◆ **To do**:
Filter out all lines without the word "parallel" from the data below, please, and copy the rest.

◆ **Data to examine**:

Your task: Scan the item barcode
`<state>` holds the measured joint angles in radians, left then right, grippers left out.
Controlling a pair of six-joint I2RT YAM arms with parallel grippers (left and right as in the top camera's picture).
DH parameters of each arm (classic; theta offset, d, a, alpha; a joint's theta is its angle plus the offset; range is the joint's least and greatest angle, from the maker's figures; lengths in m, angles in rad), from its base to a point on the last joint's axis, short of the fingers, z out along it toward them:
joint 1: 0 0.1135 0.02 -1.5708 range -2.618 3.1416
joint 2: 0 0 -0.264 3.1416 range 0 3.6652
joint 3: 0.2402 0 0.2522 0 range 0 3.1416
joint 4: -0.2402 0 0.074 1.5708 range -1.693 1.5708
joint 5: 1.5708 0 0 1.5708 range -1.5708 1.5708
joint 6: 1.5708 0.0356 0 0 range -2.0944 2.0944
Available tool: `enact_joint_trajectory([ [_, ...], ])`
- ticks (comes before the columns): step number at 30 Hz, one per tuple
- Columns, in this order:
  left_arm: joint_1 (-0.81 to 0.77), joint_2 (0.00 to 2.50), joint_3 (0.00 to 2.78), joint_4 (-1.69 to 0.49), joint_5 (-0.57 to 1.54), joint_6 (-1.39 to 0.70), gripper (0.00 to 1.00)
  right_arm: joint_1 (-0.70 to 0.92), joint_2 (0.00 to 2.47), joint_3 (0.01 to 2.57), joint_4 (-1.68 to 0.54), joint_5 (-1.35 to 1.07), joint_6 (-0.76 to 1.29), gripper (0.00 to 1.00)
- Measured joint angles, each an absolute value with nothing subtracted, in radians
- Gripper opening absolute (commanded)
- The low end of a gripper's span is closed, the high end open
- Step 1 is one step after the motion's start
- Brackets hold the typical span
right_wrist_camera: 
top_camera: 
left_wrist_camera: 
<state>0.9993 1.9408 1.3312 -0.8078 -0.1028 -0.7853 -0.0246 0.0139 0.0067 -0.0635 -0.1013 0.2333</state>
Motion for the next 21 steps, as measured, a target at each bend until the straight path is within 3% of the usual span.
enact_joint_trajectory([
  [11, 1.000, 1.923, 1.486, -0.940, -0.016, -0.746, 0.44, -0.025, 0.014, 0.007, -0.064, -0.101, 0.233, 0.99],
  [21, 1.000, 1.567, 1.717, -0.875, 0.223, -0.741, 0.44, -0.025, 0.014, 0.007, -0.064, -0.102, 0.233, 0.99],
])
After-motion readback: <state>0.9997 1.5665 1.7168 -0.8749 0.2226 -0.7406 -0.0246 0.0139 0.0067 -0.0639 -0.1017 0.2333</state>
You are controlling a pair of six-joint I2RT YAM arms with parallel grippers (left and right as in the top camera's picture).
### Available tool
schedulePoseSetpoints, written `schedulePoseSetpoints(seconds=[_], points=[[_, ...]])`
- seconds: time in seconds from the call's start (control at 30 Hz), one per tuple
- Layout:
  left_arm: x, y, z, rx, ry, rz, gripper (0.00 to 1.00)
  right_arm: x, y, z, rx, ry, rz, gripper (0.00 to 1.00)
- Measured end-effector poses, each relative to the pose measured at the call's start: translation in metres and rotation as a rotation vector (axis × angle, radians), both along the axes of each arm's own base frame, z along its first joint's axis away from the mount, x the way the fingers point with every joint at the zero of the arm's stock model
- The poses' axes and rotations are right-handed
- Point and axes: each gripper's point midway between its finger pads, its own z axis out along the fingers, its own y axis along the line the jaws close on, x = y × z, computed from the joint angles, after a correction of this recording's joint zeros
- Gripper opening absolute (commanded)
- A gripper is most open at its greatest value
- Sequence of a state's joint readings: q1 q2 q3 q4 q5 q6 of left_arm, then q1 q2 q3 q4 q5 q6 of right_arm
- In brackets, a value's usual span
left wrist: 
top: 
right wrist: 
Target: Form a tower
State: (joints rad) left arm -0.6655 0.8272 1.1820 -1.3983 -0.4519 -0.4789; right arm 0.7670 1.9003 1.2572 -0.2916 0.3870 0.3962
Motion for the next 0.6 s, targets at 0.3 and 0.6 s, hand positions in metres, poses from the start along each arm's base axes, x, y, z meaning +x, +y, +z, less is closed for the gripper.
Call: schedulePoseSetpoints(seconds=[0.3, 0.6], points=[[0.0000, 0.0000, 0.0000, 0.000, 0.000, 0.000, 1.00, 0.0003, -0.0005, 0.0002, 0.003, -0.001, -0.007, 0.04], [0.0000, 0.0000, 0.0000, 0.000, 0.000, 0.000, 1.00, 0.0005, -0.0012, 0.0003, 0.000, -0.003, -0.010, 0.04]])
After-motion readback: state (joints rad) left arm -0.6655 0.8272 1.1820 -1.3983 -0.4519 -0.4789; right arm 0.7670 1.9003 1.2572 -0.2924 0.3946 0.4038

◆ **Result for this task**:
Controlling a pair of six-joint I2RT YAM arms with parallel grippers (left and right as in the top camera's picture).
You are controlling a pair of six-joint I2RT YAM arms with parallel grippers (left and right as in the top camera's picture).

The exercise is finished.